▶ **PROMPT**: Go through the lines below and repeat each one exactly, skipping pictures.

(COLLECTED DATA begins)

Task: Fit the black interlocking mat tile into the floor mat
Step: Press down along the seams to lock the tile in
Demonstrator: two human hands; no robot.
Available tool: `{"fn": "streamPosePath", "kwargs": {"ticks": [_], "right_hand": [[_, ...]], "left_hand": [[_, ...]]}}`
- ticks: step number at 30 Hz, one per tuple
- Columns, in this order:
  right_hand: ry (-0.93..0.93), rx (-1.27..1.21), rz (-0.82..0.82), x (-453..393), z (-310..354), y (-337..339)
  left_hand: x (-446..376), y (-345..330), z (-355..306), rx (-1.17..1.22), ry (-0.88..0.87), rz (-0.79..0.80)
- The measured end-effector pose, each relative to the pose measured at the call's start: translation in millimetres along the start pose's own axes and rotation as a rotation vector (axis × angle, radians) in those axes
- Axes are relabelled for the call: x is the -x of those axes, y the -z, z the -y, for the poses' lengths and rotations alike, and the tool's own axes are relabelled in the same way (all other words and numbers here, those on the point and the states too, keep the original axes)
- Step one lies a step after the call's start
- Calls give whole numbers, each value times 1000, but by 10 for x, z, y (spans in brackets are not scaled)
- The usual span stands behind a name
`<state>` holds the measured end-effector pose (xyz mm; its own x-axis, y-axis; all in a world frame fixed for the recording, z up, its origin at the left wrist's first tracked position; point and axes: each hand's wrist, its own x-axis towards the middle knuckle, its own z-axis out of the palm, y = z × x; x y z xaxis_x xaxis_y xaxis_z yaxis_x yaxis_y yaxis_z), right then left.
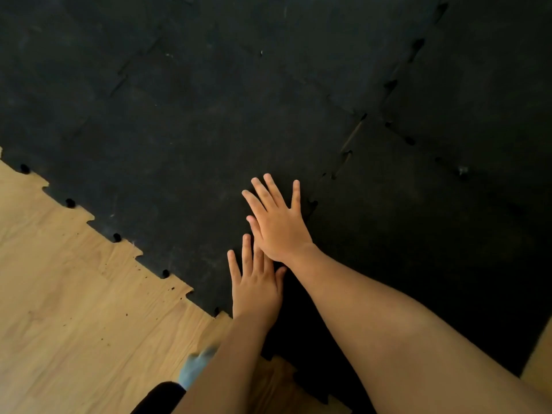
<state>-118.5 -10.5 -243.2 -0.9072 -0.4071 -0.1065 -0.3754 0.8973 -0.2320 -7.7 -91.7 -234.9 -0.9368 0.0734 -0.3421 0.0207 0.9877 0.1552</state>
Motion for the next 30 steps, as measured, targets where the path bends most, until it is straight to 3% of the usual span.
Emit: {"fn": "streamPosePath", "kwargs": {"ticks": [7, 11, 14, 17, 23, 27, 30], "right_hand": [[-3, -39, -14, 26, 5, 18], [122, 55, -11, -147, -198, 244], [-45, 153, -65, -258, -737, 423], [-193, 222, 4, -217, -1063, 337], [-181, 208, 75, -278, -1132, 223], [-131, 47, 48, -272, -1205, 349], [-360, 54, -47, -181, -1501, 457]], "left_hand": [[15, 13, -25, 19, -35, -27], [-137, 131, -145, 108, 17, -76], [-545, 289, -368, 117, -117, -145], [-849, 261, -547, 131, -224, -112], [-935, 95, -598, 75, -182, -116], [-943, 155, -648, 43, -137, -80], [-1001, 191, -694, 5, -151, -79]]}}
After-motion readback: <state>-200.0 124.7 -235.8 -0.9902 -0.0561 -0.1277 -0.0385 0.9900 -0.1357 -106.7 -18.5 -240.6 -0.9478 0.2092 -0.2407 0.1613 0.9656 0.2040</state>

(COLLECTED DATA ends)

▶ **TASK OUTPUT**:
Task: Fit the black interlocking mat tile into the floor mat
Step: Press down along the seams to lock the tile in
Demonstrator: two human hands; no robot.
Available tool: `{"fn": "streamPosePath", "kwargs": {"ticks": [_], "right_hand": [[_, ...]], "left_hand": [[_, ...]]}}`
- ticks: step number at 30 Hz, one per tuple
- Columns, in this order:
  right_hand: ry (-0.93..0.93), rx (-1.27..1.21), rz (-0.82..0.82), x (-453..393), z (-310..354), y (-337..339)
  left_hand: x (-446..376), y (-345..330), z (-355..306), rx (-1.17..1.22), ry (-0.88..0.87), rz (-0.79..0.80)
- The measured end-effector pose, each relative to the pose measured at the call's start: translation in millimetres along the start pose's own axes and rotation as a rotation vector (axis × angle, radians) in those axes
- Axes are relabelled for the call: x is the -x of those axes, y the -z, z the -y, for the poses' lengths and rotations alike, and the tool's own axes are relabelled in the same way (all other words and numbers here, those on the point and the states too, keep the original axes)
- Step one lies a step after the call's start
- Calls give whole numbers, each value times 1000, but by 10 for x, z, y (spans in brackets are not scaled)
- The usual span stands behind a name
`<state>` holds the measured end-effector pose (xyz mm; its own x-axis, y-axis; all in a world frame fixed for the recording, z up, its origin at the left wrist's first tracked position; point and axes: each hand's wrist, its own x-axis towards the middle knuckle, its own z-axis out of the palm, y = z × x; x y z xaxis_x xaxis_y xaxis_z yaxis_x yaxis_y yaxis_z), right then left.
<state>-118.5 -10.5 -243.2 -0.9072 -0.4071 -0.1065 -0.3754 0.8973 -0.2320 -7.7 -91.7 -234.9 -0.9368 0.0734 -0.3421 0.0207 0.9877 0.1552</state>
Motion for the next 30 steps, as measured, targets where the path bends most, until it is straight to 3% of the usual span.
Emit: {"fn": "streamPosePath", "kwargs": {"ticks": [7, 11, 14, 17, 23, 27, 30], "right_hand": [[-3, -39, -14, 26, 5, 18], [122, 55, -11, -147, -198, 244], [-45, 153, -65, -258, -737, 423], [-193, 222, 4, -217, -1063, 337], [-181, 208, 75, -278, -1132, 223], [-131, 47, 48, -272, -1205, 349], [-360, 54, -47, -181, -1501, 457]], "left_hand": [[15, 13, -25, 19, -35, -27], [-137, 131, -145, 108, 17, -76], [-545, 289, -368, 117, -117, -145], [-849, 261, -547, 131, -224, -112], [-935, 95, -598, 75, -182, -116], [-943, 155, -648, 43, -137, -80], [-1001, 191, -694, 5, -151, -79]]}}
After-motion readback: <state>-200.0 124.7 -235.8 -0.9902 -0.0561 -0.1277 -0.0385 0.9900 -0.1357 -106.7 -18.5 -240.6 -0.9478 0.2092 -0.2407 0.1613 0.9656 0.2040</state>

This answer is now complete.